♡ butterscotch rum ♡

17 0 0
                                    

tw: sexual acts

dan

ms. holly's suicide made the front page of the newspaper. i was sick to my stomach when i saw it. i wrote her a letter telling her to repent her sins, telling her to sacrifice herself. but i didnt think she'd slit her wrist in her bathtub and bleed out. i thought maybe she'd quit her job at the school and move to another state. but she didn't. she died. and i felt responsible.

i saw the newspaper on the kitchen counter a few days after the new years party. school was starting in two days and i was trying to ignore the fact phil would be gone tomorrow. tomorrow james was picking him up. and didn't know when i'd see him again.
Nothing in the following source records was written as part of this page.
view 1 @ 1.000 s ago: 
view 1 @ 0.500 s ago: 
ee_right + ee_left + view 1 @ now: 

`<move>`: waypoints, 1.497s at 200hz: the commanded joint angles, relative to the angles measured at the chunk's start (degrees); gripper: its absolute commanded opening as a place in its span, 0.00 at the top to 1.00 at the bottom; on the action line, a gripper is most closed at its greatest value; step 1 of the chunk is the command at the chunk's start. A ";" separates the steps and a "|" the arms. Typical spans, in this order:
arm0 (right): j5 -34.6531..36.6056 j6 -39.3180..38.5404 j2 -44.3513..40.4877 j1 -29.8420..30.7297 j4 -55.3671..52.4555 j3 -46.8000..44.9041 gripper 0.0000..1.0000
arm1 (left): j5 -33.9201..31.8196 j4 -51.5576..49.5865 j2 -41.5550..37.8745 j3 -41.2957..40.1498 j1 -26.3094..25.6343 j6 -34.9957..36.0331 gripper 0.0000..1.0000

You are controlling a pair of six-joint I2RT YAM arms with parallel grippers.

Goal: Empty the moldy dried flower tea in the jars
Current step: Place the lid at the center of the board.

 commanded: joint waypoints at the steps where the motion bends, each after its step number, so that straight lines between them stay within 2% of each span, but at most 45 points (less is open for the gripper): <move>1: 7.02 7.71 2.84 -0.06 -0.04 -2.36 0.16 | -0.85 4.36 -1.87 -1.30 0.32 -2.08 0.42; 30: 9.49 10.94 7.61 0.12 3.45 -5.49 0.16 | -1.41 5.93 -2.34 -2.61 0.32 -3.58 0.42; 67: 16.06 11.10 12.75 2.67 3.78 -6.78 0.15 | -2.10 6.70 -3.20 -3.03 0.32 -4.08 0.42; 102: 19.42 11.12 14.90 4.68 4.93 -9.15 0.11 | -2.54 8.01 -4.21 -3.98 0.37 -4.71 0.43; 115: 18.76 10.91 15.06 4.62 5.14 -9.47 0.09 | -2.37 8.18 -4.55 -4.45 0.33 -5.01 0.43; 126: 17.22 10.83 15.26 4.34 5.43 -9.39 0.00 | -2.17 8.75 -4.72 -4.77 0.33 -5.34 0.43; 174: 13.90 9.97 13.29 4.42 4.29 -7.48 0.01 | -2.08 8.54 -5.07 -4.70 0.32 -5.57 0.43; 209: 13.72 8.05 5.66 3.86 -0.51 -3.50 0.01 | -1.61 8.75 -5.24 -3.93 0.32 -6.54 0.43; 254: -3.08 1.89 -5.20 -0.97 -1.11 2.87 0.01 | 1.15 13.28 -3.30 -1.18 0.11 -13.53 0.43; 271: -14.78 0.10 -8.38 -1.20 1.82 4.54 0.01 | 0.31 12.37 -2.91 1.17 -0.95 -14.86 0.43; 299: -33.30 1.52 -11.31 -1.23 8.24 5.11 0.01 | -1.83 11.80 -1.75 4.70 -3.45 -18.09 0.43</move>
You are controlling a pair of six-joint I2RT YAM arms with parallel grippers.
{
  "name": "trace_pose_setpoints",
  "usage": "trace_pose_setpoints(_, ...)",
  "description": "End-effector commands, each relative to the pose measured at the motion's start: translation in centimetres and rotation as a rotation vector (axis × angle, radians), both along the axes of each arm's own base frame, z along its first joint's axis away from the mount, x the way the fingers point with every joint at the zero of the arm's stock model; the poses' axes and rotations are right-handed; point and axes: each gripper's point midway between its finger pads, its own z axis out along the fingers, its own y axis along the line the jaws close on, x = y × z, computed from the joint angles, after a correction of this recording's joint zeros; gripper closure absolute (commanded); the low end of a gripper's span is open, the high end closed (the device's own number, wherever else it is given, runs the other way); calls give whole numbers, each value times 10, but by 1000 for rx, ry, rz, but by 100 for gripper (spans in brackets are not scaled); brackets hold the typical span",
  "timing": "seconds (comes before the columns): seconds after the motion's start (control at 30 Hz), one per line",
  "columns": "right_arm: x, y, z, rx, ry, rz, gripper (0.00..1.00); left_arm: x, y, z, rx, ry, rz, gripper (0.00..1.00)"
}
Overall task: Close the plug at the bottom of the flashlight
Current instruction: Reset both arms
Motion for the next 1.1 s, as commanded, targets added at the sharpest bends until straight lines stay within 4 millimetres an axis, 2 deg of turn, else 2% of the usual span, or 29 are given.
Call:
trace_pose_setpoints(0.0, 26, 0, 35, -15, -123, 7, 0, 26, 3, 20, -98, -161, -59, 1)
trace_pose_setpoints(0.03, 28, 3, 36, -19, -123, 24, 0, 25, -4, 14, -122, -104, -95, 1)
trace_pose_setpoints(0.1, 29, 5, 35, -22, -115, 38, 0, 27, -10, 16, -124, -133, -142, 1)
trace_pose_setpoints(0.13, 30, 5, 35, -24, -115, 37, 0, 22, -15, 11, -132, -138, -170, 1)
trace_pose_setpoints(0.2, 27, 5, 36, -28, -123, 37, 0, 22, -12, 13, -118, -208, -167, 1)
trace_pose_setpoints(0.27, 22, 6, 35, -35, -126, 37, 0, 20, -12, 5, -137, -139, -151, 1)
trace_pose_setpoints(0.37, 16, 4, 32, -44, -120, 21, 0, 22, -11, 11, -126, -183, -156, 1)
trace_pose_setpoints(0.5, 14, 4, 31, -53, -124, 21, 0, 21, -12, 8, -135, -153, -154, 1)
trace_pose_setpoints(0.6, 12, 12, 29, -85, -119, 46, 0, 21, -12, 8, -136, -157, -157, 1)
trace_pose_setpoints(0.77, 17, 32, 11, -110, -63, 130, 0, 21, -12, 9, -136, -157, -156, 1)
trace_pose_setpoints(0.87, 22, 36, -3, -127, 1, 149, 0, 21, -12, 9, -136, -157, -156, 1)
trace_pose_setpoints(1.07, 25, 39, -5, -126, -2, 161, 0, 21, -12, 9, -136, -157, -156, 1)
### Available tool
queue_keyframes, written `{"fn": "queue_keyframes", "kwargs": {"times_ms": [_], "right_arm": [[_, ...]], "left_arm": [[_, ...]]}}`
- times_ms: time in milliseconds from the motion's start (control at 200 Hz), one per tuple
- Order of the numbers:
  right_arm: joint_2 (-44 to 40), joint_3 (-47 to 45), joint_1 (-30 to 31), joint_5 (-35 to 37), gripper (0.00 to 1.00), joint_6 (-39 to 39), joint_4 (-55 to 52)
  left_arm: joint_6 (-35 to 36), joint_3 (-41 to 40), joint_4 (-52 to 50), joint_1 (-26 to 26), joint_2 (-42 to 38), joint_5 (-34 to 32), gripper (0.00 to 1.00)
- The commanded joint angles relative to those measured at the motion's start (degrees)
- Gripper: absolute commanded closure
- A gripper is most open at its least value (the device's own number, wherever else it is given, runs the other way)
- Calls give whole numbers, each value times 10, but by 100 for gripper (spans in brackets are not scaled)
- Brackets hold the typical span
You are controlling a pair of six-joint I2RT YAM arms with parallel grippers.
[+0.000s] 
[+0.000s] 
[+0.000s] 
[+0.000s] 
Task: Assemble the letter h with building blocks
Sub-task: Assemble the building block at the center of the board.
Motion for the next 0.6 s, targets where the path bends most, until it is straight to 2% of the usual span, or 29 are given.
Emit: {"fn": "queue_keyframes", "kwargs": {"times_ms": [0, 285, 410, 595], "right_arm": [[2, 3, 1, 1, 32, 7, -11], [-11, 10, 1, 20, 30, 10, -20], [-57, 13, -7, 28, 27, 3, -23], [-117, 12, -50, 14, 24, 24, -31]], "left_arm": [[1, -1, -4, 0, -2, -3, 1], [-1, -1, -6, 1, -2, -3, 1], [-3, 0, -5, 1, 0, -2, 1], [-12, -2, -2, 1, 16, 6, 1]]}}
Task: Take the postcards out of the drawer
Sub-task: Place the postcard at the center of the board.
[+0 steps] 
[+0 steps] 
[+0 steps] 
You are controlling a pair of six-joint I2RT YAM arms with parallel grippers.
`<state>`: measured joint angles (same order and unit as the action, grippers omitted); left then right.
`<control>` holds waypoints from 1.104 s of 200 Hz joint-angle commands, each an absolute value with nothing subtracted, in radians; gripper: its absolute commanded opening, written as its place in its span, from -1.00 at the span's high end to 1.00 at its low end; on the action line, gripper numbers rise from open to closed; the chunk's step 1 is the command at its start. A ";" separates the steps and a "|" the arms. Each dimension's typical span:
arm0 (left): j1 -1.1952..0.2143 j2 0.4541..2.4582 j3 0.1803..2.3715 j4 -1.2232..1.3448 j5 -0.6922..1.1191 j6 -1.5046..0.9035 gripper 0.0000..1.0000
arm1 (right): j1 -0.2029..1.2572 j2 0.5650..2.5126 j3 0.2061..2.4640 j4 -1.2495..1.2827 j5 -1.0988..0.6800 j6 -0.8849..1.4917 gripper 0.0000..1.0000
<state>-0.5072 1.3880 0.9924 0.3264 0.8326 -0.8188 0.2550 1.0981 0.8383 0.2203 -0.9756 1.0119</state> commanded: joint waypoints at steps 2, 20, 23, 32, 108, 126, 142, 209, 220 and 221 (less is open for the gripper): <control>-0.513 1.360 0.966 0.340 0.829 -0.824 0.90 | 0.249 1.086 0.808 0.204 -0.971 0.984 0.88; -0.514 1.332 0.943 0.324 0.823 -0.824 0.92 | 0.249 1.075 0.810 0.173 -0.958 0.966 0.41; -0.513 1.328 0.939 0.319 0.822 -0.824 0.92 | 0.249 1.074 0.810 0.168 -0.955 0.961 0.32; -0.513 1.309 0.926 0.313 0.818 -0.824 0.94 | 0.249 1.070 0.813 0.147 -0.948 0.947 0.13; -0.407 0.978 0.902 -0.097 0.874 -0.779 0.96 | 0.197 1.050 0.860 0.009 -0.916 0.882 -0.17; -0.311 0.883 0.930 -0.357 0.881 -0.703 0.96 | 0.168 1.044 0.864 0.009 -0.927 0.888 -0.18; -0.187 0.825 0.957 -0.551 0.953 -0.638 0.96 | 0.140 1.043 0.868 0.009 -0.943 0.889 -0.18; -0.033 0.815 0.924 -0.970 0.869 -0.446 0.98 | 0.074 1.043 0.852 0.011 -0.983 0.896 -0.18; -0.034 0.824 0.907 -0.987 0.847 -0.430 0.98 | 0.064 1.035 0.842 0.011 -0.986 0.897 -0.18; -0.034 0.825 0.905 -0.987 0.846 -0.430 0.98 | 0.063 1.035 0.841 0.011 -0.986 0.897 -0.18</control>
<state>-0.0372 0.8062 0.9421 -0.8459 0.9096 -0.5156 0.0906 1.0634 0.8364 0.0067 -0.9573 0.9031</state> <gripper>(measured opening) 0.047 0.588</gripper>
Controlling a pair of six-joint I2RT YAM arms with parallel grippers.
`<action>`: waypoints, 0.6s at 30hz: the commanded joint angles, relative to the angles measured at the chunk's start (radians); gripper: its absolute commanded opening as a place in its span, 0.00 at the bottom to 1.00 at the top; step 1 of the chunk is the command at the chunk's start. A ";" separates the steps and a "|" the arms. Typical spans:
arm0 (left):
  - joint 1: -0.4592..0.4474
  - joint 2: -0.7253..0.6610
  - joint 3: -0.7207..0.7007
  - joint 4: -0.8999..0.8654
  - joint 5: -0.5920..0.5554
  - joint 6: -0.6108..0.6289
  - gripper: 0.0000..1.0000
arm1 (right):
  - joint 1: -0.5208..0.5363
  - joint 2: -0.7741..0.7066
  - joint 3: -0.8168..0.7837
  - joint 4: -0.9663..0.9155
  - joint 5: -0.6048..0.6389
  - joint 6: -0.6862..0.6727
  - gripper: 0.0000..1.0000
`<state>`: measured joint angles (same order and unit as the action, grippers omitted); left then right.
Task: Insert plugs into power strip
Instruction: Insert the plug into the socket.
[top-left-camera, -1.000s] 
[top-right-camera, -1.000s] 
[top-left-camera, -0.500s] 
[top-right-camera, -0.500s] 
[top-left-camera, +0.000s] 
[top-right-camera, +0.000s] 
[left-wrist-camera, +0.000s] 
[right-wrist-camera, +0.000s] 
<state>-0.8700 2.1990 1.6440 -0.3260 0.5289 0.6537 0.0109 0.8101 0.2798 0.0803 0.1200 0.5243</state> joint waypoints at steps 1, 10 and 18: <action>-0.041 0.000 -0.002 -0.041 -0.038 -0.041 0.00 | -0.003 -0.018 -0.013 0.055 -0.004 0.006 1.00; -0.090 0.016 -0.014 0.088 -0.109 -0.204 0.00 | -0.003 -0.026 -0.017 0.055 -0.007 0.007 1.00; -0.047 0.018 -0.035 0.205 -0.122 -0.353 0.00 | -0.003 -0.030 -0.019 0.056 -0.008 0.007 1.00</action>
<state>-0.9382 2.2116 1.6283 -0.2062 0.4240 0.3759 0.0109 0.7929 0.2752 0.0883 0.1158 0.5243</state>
but now, the thought a blood filled bathtub flooded my brain. and ms. holly's cold dead body floating in it. her blood was on my hands. i almost passed out reading the article because it all hit me that she had to of gotten my letter, it had to be the thing that drove her over the edge. mom walked in when i was reading. she startled me and i jumped. i ignore her asking me if i was okay and left the house abruptly. i just needed a break. i needed to figure out if it was me that really drove her to cut her arms open. was it my letter that did it? because if it was, then i killed someone.

i got drunk. and phil didn't know yet. not until he came home.

he went to spend time with chris before he was going to leave and i was left alone with my thoughts. my dark thoughts.

i ended up going to joe sugg's house, which felt so odd. i knocked on the door and zoe answered. i asked if joe was around and eventually he came out. we sat on his front porch smoking cigarettes and going over a plan to ruin matty healy's life. i wanted to do it after phil was gone so he didn't have see that side of me, even though he already had. i didn't want to be that dan howell anymore, the one who beats people up. i just want phil to safe.

joe brought into the house saying he had something to give me. i was nervous until he pulled a bottle from his parents liquor cabinet. he handed it to me.

"what's this for?" i asked and read the label. the bottle was filled with a caramel colored liquor and read butterscotch rum on the label.

"this is just a gift, my white flag you could say," joe shrugged and then sighed deeply, "i don't want to fight with you anymore dan. i'm done, the war is over."

i couldn't help but smile at joe, he was always on my list of people i hated. but it was only because he hated himself, and all he could do was take that anger out on everyone else.

"i lost myself for so long and zoe is helping me become a better person. i don't understand why people are...gay," joe continued talking, barley looking at me, "but i'm sorry for how i treated phil. it was wrong of me. i won't stand for matty trying to touch him though, trying to fuck with his head."

"matty tried to touch him again?" i asked. i was fuming but kept it under control. i knew i'd get my revenge on him soon.

"zoe said she saw it, i would never do that," joe said shaking his head in disbelief.

"wow, i can't wait to get my hands on that asshole," i replied back and joe nodded in agreement.

"so, just take the liquor. i'm trying to make peace," joe said.